### The problem:
The entries are to be duplicated exactly, with nothing left out.

### Task data:

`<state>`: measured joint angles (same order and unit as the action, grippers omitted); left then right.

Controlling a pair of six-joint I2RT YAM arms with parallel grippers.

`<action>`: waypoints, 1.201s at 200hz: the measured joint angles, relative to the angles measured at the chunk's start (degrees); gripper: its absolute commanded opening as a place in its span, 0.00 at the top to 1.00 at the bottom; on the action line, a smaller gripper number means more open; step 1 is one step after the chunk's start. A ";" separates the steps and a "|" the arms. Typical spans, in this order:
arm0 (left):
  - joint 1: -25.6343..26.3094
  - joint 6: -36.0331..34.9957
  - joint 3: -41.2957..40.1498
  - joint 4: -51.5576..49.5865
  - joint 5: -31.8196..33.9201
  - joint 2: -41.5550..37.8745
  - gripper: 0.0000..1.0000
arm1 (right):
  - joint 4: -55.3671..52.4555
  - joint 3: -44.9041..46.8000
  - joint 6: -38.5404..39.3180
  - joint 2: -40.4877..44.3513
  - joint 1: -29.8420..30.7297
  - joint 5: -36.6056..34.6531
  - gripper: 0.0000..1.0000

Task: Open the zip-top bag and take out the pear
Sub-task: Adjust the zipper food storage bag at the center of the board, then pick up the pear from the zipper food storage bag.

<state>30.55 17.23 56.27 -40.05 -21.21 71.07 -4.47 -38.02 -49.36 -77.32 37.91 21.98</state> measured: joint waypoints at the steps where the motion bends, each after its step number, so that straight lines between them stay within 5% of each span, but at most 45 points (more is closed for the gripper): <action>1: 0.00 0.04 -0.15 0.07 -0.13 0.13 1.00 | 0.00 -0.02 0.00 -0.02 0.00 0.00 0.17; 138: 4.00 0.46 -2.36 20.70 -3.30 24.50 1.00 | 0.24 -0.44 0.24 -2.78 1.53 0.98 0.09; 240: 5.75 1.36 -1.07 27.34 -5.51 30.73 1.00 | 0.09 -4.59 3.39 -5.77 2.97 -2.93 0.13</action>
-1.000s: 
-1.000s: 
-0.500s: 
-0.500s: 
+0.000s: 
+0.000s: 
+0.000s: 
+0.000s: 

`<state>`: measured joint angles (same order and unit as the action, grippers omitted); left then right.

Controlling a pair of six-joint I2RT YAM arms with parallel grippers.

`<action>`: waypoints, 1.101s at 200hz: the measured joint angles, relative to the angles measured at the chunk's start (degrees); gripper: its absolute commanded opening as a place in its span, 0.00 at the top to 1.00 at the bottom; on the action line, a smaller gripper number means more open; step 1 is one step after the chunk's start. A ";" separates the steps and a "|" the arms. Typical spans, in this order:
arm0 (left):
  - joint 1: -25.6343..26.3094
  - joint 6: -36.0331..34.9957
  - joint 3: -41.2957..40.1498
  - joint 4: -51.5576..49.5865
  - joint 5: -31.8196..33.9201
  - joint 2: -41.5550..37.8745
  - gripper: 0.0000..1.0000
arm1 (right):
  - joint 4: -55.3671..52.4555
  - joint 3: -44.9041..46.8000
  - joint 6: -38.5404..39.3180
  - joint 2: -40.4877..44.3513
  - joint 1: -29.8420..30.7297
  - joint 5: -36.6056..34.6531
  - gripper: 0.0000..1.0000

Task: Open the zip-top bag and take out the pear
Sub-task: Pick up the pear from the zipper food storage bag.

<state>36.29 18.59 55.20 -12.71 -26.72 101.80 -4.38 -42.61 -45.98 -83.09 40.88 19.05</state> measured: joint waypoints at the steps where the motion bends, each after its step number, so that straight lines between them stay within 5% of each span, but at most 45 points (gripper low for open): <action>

### Output for this exercise:
`<state>`: measured joint angles (same order and unit as the action, grippers omitted); left then right.

Controlling a pair of six-joint I2RT YAM arms with parallel grippers.

`<action>`: waypoints, 1.201s at 200hz: the measured joint angles, relative to the angles measured at the chunk's start (degrees); gripper: its absolute commanded opening as a place in its span, 0.00 at the top to 1.00 at the bottom; on the action line, a smaller gripper number means more open; step 1 is one step after the chunk's start. A ";" separates the steps and a "|" the arms. Typical spans, in this order:
arm0 (left):
  - joint 1: -25.6343..26.3094
  - joint 6: -36.0331..34.9957
  - joint 3: -41.2957..40.1498
  - joint 4: -51.5576..49.5865
  - joint 5: -31.8196..33.9201
  - joint 2: -41.5550..37.8745
  - gripper: 0.0000..1.0000
arm1 (right):
  - joint 4: -55.3671..52.4555
  - joint 3: -44.9041..46.8000
  - joint 6: -38.5404..39.3180
  - joint 2: -40.4877..44.3513
  - joint 1: -29.8420..30.7297
  - joint 5: -36.6056..34.6531
  - gripper: 0.0000..1.0000

Task: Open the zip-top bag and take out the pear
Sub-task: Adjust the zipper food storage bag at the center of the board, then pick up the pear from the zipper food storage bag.

<state>30.55 17.23 56.27 -40.05 -21.21 71.07 -4.47 -38.02 -49.36 -77.32 37.91 21.98</state> measured: joint waypoints at the steps where the motion bends, each after its step number, so that straight lines between them stay within 5% of each span, but at most 45 points (more is closed for the gripper): <action>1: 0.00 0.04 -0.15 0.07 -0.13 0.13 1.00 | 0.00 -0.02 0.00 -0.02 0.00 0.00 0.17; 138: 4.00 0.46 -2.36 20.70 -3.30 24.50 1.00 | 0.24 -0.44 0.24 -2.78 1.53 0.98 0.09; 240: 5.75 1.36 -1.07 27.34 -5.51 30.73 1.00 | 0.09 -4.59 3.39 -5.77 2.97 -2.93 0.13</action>
-1.000s: 
-1.000s: 
-0.500s: 
-0.500s: 
+0.000s: 
+0.000s: 
+0.000s: 
+0.000s: 

`<state>`: measured joint angles (same order and unit as the action, grippers omitted); left then right.

Controlling a pair of six-joint I2RT YAM arms with parallel grippers.

`<action>`: waypoints, 1.101s at 200hz: the measured joint angles, relative to the angles measured at the chunk's start (degrees); gripper: its absolute commanded opening as a place in its span, 0.00 at the top to 1.00 at the bottom; on the action line, a smaller gripper number means more open; step 1 is one step after the chunk's start. A ";" separates the steps and a "|" the arms. Typical spans, in this order:
arm0 (left):
  - joint 1: -25.6343..26.3094
  - joint 6: -36.0331..34.9957
  - joint 3: -41.2957..40.1498
  - joint 4: -51.5576..49.5865
  - joint 5: -31.8196..33.9201
  - joint 2: -41.5550..37.8745
  - gripper: 0.0000..1.0000
arm1 (right):
  - joint 4: -55.3671..52.4555
  - joint 3: -44.9041..46.8000
  - joint 6: -38.5404..39.3180
  - joint 2: -40.4877..44.3513
  - joint 1: -29.8420..30.7297
  - joint 5: -36.6056..34.6531
  - gripper: 0.0000..1.0000

Task: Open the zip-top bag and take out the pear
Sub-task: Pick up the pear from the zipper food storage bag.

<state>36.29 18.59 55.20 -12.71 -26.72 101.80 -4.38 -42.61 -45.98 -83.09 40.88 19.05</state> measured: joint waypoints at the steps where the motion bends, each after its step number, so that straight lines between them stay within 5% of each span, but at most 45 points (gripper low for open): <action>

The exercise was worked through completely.